PTC Therapeutics (NASDAQ:PTCT)

  • Lead candidate is ataluren, which was conditionally approved in the EU in August 2014 under the trade name Translarna. Ataluren is a small molecule compound for the treatment of DMD caused by a nonsense mutation (nmDMD). Nonsense mutations create a premature stop signal in the translation of the genetic code contained in mRNA, which prevents the production of full-length, functional proteins.
  • Despite previous setbacks in clinical trials, a Phase 3 trial is currently ongoing with the data readout expected Q4 2015. A rolling NDA was commenced in December 2014.
  • About 13% of DMD patients are estimated to have the nonsense mutation causing DMD.

Pfizer (NYSE:PFE)

  • Lead candidate is PF-06252616, which is an infused anti-myostatin monoclonal antibody. Myostatin is a naturally occurring protein in muscles that helps control growth. Pfizer hopes that inhibiting myostatin will cause more initial muscle mass, which would help offset the loss associated with DMD and allow boys to retain their ability to function for a longer period of time.
  • Phase 2 trial was started in December 2014, with an estimated primary completion date of January 2017.

Akashi (Privately Held)

  • Lead candidate is HT-100, which is a delayed release halofuginone small molecule designed to reduce fibrosis (scarring) and inflammation, along with promoting regeneration. Halofuginone is found in the root of a hydrangea plant called “chang shan”, and blocks TH17 cells which play a role in the pathogenesis of inflammatory diseases.
  • Phase 1b/2a trial is expected to be complete in January 2016, with an open label extension until February 2017.
  • Expected to help all DMD patients, regardless of the underlying dystrophin mutation.

Catabasis (NASDAQ:CATB)

  • Lead candidate is CAT-1004, which uses the company’s SMART linker technology to create a conjugate of salicylate [NSAID] and the omega- 3 fatty acid docosahexaenoic acid [DHA]. DHA is a naturally occurring anti-inflammatory, and when combined with salicylate, is designed to inhibit NF-kb. Activated NF-kb is believed to drive muscle degeneration and suppress muscle regeneration.
  • Phase 1/2 clinical trial was initiated in June 2015, with top-line phase 2 data expected in late 2016.
  • Expected to help all DMD patients, regardless of the underlying dystrophin mutation.

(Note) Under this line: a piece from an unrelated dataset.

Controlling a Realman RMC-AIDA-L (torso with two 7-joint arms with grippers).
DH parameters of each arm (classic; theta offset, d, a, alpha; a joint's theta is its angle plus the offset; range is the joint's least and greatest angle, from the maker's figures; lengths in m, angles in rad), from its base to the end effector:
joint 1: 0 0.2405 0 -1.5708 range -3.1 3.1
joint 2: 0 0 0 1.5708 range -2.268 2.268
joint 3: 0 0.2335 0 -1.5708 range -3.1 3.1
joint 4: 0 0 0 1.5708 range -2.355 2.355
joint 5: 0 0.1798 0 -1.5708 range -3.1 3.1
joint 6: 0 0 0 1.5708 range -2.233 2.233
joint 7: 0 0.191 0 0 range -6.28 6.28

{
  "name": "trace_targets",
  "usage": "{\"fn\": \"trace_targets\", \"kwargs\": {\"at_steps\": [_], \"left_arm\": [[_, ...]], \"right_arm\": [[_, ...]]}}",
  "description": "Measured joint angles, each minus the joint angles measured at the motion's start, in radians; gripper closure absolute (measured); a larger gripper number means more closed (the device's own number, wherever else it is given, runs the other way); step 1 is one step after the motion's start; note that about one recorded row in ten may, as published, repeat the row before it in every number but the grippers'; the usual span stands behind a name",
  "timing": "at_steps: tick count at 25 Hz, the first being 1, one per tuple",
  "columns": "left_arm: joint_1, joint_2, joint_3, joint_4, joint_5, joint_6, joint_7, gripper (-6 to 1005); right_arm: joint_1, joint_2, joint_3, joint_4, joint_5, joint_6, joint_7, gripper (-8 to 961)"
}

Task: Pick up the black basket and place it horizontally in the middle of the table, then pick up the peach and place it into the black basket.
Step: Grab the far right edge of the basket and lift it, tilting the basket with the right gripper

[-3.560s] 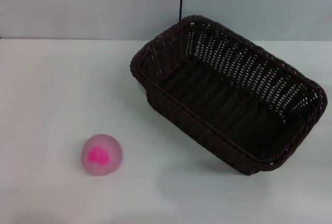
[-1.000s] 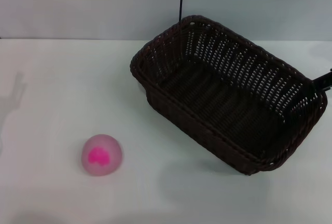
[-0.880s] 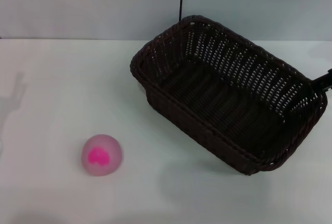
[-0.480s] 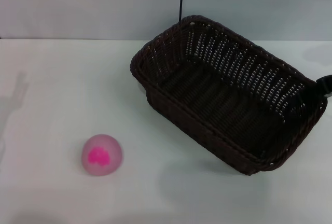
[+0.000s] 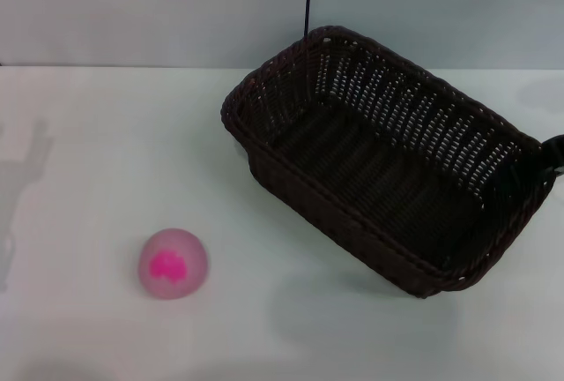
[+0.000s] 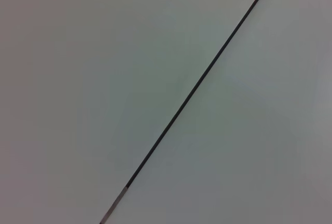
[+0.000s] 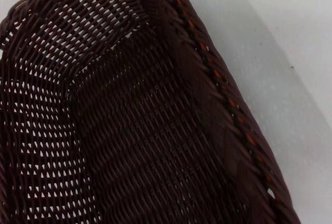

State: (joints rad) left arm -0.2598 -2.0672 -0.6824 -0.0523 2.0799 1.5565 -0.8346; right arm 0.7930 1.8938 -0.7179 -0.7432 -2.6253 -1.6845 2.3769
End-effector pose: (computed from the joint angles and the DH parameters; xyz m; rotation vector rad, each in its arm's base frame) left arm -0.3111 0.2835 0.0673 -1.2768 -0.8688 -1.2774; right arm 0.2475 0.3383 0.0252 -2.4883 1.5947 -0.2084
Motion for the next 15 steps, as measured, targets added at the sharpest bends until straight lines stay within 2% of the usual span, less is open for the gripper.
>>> {"fn": "trace_targets", "kwargs": {"at_steps": [6, 15], "left_arm": [[-0.008, -0.001, 0.001, 0.000, 0.000, -0.016, 0.000, 215], [-0.019, -0.001, 0.012, -0.009, 0.000, -0.060, 0.002, 215]], "right_arm": [[-0.001, -0.006, 0.002, -0.005, -0.001, -0.015, 0.003, 412], [-0.009, -0.006, 0.000, -0.006, -0.001, -0.013, -0.008, 602]]}}
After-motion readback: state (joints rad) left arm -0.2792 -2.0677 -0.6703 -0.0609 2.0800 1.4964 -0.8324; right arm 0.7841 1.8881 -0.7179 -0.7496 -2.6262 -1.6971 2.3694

  • Lead candidate is SMT C1100, which is an utrophin modulator. Utrophin is similar to dystrophin, but is switched off in maturing muscle.
  • Top-line data from a second Phase 1b trial is expected mid-2015.

Capricor (NASDAQ:CAPR)

  • Lead candidate is CAP 1002, which is a cardiac cell therapy from donor heart tissue infused directly into the coronary artery, and is designed to reduce cardiomyopathy in DMD patients.
  • The IND was approved on June 8, 2015.
  • Collaboration with Janssen biotech, a subsidiary of Johnson & Johnson (NYSE:JNJ).

Editor’s Note: This article covers one or more stocks trading at less than $1 per share and/or with less than a $100 million market cap. Please be aware of the risks associated with these stocks.